Croquis8c

ANALYSE : "Croquis 8c"

Bien qu’elle ait fait l’objet d’un dessin, la Bande n’apporte rien à la théorie perceptive des figures fictives. L’enjeu est ici presque purement plastique, qui voit une forme onduler, se déployer et parcourir l’espace en passant devant des volumes de différentes formes. Le fantôme d’une grande diagonale réunit, grâce à son parcours, le disparate, l’individuel, le solitaire.

Ce trajet a pourtant quelque chose de troublant. En débutant son parcours oblique dans la profondeur du dessin, cette forme fictive commence par enjamber deux volumes situés dans un plan frontal. Lorsqu’elle est reconnue, cette situation nous rend subitement indécis quant à la position spatiale de cette bande. Il faudrait en effet qu’elle soit située bien en avant de la pyramide (qu’elle paraît pourtant effleurer), pour qu’elle puisse enjamber sans se tordre le parallélipède voisin.
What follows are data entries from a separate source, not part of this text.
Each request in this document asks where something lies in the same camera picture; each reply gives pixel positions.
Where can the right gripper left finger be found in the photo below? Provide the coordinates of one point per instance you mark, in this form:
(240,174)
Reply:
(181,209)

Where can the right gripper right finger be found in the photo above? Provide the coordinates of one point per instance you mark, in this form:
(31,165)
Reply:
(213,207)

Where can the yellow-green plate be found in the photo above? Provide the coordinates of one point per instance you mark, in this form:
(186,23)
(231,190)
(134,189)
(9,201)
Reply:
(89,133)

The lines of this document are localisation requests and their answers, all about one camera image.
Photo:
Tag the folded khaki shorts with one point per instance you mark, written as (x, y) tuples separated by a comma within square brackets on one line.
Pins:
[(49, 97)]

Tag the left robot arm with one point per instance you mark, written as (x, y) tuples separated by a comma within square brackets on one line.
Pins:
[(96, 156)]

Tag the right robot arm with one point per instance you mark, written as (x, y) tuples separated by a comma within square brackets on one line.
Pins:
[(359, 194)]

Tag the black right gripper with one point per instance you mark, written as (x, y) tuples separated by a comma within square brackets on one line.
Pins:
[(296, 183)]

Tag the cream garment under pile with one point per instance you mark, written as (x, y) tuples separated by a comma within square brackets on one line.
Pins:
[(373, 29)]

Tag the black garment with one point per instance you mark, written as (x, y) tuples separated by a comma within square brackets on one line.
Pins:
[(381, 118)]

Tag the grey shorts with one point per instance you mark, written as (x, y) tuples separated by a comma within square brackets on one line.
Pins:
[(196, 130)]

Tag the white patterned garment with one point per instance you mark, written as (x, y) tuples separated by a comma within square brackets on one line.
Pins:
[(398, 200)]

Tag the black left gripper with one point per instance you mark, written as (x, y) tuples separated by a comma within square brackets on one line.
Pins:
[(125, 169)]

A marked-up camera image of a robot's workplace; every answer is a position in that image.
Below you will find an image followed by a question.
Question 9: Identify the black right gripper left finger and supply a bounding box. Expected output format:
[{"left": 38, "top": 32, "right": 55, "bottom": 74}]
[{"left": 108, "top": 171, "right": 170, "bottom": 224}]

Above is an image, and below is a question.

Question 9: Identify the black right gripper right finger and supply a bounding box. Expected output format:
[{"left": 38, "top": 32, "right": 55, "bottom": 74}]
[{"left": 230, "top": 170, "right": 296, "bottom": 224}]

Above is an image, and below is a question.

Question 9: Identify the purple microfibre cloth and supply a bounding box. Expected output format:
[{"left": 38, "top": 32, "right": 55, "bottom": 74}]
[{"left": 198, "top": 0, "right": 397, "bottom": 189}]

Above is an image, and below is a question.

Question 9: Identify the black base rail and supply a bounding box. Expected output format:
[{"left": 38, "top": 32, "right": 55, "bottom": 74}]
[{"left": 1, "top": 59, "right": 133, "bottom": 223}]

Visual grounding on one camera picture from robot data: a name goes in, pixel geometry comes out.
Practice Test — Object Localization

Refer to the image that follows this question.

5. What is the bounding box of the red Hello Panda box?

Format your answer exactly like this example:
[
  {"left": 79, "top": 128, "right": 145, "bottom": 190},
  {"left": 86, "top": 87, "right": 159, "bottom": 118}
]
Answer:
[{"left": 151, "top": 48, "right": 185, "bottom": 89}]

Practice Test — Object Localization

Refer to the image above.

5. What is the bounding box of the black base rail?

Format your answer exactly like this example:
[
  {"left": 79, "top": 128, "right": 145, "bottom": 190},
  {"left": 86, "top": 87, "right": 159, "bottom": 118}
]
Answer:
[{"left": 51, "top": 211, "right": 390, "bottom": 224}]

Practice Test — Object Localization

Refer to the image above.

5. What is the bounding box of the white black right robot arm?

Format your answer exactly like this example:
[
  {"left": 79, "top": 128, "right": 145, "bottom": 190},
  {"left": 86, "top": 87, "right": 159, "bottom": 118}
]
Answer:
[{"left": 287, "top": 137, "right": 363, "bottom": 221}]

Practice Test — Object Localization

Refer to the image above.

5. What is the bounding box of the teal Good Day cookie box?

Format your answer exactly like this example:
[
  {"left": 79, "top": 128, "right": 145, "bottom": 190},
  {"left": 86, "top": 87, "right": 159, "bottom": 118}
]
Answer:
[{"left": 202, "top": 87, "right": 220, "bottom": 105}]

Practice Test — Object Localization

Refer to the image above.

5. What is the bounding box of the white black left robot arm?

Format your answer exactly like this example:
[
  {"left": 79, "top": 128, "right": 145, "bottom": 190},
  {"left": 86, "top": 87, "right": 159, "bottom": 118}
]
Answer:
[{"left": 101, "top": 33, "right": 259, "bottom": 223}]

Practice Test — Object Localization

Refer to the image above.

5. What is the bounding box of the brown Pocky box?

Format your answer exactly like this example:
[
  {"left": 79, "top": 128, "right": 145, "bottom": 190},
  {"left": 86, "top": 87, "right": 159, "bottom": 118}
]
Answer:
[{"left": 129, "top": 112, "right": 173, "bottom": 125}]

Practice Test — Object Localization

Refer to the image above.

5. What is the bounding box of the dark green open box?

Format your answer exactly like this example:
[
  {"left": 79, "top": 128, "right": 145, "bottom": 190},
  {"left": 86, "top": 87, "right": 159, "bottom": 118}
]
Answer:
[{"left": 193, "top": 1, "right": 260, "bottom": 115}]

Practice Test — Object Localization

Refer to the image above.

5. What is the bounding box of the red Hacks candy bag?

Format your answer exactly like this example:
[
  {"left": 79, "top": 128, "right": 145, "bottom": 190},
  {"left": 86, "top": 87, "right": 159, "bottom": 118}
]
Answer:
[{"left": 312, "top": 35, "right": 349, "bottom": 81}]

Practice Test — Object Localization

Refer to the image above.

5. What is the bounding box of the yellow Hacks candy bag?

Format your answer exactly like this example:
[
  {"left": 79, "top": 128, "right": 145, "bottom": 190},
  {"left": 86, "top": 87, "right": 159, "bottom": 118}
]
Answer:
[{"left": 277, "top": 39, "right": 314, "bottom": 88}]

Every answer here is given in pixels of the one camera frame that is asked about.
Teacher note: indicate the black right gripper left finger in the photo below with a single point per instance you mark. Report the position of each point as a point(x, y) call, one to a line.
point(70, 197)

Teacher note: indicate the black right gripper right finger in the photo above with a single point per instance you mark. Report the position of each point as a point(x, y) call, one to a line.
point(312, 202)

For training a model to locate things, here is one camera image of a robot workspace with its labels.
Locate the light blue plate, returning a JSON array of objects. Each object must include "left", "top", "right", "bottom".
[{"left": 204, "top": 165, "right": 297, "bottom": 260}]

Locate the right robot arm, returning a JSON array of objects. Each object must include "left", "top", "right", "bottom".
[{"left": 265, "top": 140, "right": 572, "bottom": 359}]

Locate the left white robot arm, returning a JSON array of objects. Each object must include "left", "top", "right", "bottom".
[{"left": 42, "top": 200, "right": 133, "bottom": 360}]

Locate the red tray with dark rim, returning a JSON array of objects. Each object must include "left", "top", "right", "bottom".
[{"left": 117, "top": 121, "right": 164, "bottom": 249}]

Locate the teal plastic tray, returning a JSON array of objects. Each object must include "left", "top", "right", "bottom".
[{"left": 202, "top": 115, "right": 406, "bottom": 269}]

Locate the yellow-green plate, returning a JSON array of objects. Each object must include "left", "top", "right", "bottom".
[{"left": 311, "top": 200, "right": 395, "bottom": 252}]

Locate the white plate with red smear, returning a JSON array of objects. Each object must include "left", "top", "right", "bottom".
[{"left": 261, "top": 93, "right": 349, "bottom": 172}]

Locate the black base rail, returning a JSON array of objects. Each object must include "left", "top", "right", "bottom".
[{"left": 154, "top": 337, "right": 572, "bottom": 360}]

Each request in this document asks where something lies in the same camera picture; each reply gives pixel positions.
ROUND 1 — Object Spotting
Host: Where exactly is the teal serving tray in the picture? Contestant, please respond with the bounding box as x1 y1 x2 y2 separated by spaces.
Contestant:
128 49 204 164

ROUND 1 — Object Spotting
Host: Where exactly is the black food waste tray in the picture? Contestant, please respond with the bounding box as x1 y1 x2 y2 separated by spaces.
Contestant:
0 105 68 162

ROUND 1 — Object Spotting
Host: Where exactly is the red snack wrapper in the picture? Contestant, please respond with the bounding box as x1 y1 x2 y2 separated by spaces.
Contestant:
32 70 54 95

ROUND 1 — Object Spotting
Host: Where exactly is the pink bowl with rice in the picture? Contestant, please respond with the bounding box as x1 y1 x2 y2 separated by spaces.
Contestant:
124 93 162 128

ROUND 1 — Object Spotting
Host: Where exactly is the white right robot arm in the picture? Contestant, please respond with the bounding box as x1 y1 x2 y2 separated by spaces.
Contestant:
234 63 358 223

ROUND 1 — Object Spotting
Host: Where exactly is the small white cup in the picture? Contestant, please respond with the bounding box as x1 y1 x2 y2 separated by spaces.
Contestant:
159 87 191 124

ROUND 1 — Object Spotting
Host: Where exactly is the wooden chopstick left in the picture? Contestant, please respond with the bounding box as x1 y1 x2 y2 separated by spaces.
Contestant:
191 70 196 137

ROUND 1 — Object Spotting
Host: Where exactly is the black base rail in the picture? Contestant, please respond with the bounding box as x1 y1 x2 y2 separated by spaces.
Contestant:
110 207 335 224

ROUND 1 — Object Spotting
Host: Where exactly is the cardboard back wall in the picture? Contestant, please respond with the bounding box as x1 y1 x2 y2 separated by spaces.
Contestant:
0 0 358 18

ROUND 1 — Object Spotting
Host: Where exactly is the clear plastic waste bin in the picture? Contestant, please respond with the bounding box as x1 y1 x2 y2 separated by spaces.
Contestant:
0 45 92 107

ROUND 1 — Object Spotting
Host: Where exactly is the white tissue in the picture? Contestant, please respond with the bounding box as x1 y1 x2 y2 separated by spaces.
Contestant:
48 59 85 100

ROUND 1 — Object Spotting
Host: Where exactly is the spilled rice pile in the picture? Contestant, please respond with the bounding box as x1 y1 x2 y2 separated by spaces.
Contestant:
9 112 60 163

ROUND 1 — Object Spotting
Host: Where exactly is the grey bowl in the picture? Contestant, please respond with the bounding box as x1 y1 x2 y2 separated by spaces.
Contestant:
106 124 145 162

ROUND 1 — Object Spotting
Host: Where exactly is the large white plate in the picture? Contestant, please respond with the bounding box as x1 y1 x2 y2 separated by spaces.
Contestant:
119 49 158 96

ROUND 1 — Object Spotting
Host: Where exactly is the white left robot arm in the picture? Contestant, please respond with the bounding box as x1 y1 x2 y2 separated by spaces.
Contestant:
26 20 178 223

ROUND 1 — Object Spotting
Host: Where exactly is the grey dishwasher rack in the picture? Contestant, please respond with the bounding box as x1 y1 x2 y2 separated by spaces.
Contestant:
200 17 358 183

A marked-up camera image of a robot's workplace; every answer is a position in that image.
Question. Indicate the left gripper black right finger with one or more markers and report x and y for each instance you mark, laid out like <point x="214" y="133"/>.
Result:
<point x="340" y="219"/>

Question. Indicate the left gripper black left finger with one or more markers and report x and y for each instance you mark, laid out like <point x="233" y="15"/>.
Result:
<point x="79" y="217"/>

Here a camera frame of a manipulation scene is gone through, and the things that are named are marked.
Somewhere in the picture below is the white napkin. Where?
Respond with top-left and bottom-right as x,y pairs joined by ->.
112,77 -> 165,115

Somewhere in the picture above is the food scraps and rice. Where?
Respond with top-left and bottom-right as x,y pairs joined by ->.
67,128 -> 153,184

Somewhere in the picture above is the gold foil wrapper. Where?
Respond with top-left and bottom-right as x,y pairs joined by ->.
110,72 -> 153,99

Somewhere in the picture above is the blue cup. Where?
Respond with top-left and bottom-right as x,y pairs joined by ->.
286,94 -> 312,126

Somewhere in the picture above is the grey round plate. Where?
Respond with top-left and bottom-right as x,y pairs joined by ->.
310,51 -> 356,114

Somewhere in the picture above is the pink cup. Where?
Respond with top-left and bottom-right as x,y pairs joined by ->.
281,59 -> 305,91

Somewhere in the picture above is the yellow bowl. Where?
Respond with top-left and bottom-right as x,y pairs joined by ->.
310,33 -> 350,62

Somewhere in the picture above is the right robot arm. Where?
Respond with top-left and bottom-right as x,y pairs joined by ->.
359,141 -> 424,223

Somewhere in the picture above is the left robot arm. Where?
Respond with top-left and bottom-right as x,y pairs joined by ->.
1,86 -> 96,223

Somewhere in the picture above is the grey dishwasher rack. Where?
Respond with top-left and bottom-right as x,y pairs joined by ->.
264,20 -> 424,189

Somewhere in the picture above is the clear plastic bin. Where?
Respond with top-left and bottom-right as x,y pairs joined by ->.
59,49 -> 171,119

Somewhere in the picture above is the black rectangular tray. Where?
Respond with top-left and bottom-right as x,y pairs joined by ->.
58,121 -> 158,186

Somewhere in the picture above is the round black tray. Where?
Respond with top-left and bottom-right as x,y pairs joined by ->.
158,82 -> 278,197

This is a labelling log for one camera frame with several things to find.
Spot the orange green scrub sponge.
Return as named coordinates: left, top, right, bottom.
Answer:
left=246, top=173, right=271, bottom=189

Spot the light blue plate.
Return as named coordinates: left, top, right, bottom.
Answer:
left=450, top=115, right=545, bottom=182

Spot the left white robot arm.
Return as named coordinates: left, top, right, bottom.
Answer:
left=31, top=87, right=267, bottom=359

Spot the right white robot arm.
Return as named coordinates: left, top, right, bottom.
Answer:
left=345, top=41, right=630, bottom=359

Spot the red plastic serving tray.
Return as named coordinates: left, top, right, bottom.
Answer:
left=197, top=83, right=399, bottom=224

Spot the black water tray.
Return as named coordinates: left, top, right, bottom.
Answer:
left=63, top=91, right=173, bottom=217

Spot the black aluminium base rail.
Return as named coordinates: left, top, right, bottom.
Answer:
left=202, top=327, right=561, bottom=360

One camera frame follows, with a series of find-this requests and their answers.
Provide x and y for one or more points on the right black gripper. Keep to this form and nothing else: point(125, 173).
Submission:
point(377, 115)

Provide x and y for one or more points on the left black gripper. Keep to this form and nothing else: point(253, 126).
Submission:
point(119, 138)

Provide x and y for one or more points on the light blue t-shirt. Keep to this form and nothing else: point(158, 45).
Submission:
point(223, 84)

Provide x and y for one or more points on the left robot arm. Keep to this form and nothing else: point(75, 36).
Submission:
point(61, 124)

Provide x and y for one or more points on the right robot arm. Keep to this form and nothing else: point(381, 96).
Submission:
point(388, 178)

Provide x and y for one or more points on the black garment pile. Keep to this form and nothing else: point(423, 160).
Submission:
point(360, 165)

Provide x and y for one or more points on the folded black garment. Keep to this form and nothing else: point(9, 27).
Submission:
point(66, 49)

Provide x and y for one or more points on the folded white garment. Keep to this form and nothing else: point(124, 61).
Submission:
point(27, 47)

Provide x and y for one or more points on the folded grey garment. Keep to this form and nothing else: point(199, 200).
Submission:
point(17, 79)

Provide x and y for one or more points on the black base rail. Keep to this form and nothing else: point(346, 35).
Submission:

Ainsi, le fait plastique nous fait revenir au réel et nous demande d’abandonner nos récits imaginaires. Pourtant, un nouveau récit pourrait surgir de ce retour à l’image dessinée. Nous pourrions voir ce parallélipède comme un intrus, celui qui dévie et tord le trajet d’une bande qu’il semble superbement ignorer, bande qui lui rend bien, en ce qu’elle n’en poursuit pas moins son parcours, indifférente à l’obstacle qu’il s’était cru pouvoir incarner.